Ingredients and Weight:
- 1 pound boneless, skinless chicken breasts, cooked and shredded
- 1 cup chopped carrots
- 1 cup chopped celery
- 1 cup chopped onion
- 1 (10.75 ounce) can condensed cream of chicken soup
- 1 (10.75 ounce) can condensed cream of mushroom soup
- 1/2 cup milk
- 1/4 teaspoon salt
- 1/4 teaspoon black pepper
- 1 (9-inch) unbaked pie crust
- 1 egg, beaten
Preparation Time:
15 minutes
Baking Time:
25-30 minutes
Difficulty Level:
2 (Easy)
Preparation Method Steps:
- Preheat oven to 400°F (200°C).
- In a large bowl, combine the shredded chicken, carrots, celery, onion, cream of chicken soup, cream of mushroom soup, milk, salt, and pepper.
- Transfer the mixture to the pie crust and top with the beaten egg.
- Bake for 25-30 minutes, or until the top is golden brown and the filling is bubbly.
Nutritional Information:
- Calories: 420 per serving
- Fat: 20 grams
- Carbohydrates: 40 grams
- Protein: 40 grams
Dish Characteristics:
- Creamy and flavorful filling
- Tender chicken and vegetables
- Golden brown and flaky crust
- Comforting and satisfying
User Comments:
- "This is the best chicken pot pie I've ever had! The filling is so creamy and delicious."

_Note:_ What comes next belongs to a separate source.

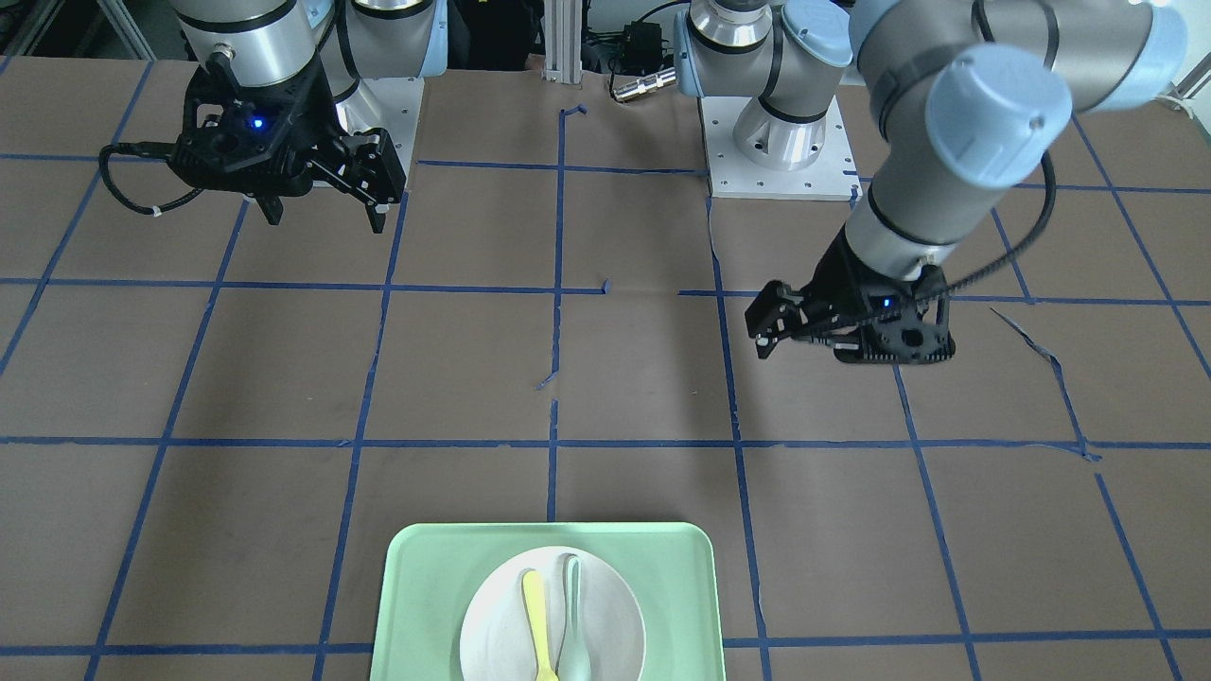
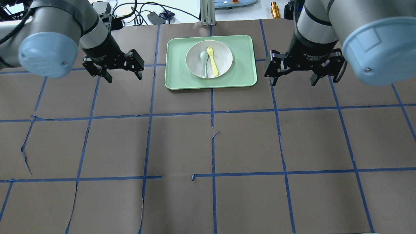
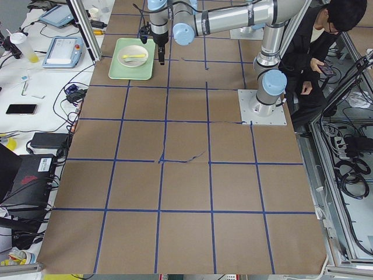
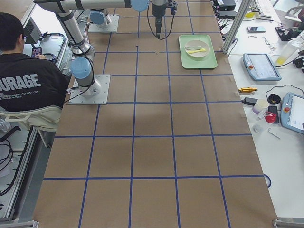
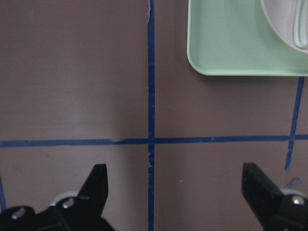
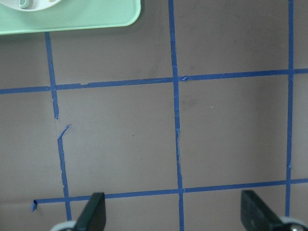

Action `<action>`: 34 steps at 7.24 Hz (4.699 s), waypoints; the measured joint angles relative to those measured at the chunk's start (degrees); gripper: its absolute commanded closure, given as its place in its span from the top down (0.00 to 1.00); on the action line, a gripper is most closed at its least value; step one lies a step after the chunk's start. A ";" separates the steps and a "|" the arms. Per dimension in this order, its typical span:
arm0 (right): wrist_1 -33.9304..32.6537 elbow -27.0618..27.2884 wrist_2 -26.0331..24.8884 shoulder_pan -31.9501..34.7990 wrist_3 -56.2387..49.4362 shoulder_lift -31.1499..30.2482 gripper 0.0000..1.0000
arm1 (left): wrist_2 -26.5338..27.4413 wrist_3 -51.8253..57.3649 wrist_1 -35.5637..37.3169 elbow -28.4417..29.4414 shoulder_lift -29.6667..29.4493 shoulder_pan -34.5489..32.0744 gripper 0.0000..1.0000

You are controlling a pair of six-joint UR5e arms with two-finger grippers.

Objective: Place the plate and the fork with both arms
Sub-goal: 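Release the plate and raise the left gripper back toward its start, then move the right gripper over the plate and lower onto the yellow fork, then close the right gripper on the yellow fork handle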

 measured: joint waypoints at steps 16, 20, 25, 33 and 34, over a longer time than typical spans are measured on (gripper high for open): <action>-23.11 -33.84 2.53 9.12 5.90 52.50 0.56 | 0.58 -0.78 -5.94 -1.21 7.20 -1.40 1.00; -23.07 -34.14 2.58 9.14 3.53 53.67 0.40 | 0.65 -0.75 -5.92 -1.25 6.90 -1.35 1.00; -23.19 -33.45 3.32 9.14 3.78 53.66 0.41 | 0.63 -0.75 -5.92 -1.25 6.89 -1.41 1.00; -23.29 -33.61 5.68 9.14 4.28 53.90 0.35 | 0.48 -0.76 -5.83 -1.18 7.09 -1.32 1.00; -23.31 -33.02 5.63 9.14 4.24 53.89 0.24 | 0.48 -0.75 -5.83 -1.21 7.06 -1.32 1.00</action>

- "I make this dish all the time. It's so easy and perfect for a weeknight meal."
- "The flaky crust adds the perfect finishing touch to this classic dish."

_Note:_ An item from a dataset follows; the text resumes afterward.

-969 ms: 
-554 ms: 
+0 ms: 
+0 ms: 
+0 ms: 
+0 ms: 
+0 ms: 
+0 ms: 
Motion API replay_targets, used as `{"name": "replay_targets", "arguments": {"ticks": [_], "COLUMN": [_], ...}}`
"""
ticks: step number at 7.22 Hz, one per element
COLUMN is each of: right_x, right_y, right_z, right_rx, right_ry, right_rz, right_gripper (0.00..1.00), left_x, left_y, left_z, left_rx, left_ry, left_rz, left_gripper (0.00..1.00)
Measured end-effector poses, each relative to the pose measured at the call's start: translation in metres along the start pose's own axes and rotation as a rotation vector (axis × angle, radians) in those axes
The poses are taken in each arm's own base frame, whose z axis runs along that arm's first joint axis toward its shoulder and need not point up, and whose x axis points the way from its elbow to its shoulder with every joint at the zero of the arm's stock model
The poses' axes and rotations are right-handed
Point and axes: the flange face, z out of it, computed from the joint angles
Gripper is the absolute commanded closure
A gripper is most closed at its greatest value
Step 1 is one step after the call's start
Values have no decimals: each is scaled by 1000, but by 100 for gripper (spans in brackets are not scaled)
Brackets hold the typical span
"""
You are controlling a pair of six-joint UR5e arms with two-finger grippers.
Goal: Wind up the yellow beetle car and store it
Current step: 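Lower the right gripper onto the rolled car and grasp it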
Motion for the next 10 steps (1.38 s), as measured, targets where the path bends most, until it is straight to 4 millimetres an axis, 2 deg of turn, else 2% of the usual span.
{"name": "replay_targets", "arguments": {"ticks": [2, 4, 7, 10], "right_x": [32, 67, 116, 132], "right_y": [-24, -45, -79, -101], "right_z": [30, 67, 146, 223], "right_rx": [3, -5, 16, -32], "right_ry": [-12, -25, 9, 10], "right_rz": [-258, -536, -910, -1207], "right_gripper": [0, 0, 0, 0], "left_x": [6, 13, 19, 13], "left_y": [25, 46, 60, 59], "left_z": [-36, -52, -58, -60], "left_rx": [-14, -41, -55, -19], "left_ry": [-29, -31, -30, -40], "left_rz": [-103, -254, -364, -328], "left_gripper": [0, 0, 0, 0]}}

- "I love that this recipe uses cooked chicken, which makes it even easier to prepare."
- "This is a great dish for a crowd. It's always a hit with my guests."

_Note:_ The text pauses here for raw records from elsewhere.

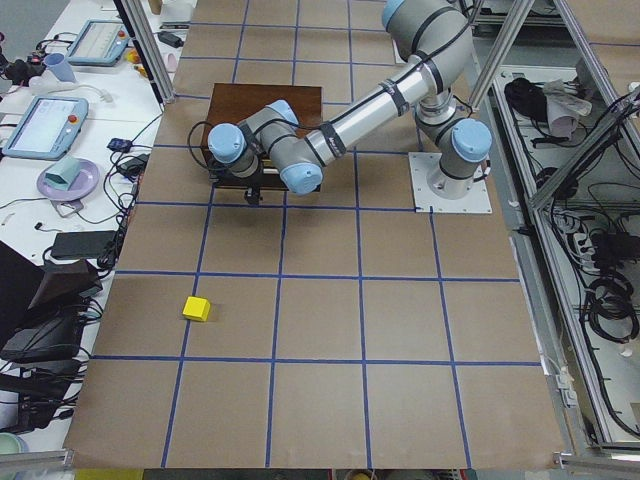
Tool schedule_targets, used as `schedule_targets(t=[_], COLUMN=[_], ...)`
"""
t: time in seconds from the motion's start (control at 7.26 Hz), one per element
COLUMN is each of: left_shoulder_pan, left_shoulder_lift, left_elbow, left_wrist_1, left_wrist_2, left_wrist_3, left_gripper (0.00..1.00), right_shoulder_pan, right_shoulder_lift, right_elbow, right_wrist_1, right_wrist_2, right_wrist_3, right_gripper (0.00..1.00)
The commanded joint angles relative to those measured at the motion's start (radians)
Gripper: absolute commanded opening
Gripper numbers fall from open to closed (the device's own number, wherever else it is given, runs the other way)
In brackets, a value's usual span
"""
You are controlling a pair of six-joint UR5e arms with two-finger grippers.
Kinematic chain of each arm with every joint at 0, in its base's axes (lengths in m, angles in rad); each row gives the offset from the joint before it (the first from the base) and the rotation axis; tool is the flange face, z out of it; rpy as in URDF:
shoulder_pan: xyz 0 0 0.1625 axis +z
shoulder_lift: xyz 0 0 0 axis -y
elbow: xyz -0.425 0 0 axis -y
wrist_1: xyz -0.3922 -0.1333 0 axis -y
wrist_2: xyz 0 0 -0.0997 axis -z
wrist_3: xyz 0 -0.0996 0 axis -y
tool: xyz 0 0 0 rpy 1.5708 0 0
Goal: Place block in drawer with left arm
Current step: 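Hook the left gripper onto the white drawer handle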
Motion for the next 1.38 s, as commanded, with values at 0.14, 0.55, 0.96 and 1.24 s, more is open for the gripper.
schedule_targets(t=[0.14,0.55,0.96,1.24], left_shoulder_pan=[0.000,0.000,0.000,0.000], left_shoulder_lift=[-0.010,-0.010,-0.009,-0.010], left_elbow=[0.004,0.017,0.021,0.023], left_wrist_1=[0.022,0.022,0.022,0.022], left_wrist_2=[-0.001,0.001,0.001,0.002], left_wrist_3=[0.038,0.075,0.124,0.152], left_gripper=[1.00,1.00,1.00,1.00], right_shoulder_pan=[0.000,0.000,0.000,-0.001], right_shoulder_lift=[0.000,0.000,0.000,0.000], right_elbow=[0.000,0.000,0.001,0.001], right_wrist_1=[0.000,0.000,0.000,0.000], right_wrist_2=[0.000,0.000,0.000,0.000], right_wrist_3=[0.000,0.000,0.000,0.000], right_gripper=[1.00,1.00,1.00,1.00])
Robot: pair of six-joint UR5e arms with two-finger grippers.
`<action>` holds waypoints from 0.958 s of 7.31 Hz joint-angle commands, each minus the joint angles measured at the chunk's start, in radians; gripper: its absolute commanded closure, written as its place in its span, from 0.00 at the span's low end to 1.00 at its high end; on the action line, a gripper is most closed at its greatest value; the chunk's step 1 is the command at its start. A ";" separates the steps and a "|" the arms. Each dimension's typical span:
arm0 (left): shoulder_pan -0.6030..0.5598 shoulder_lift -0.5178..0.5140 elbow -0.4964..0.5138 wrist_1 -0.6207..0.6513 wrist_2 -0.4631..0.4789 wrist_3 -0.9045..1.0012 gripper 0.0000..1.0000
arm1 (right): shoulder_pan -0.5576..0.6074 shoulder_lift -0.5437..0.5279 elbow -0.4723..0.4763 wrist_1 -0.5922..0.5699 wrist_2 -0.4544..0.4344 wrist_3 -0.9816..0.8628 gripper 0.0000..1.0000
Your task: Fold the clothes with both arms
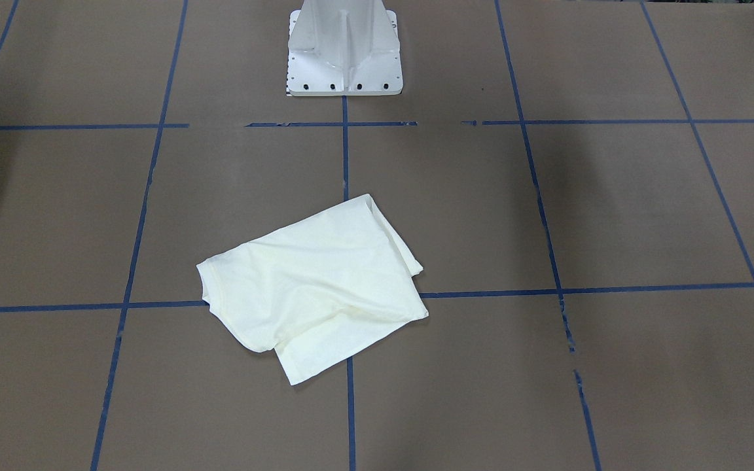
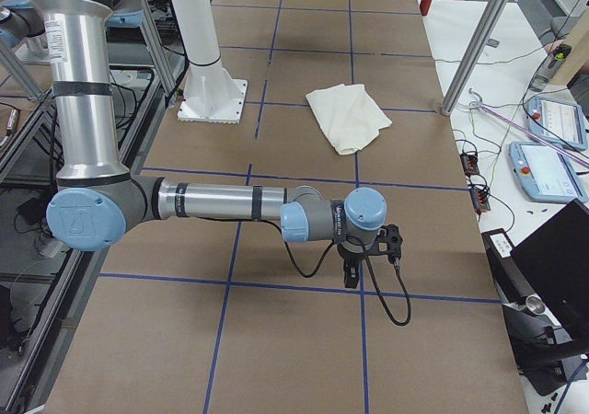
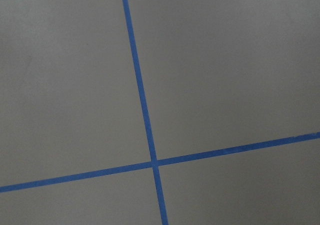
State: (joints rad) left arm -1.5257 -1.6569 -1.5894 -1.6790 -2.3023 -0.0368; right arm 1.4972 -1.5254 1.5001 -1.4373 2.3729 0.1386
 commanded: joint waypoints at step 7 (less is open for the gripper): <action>-0.002 0.011 -0.063 0.027 -0.014 -0.002 0.00 | -0.006 0.030 0.135 -0.261 -0.077 -0.151 0.00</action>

Special Precautions and Tips:
- Ensure the chicken is cooked thoroughly before shredding it.
- If you don't have cooked chicken, you can roast or grill it beforehand.
- Use your favorite frozen vegetables in place of fresh ones.
- Add cooked peas or corn to the filling for extra flavor and texture.
- If the crust becomes too brown during baking, cover it with aluminum foil.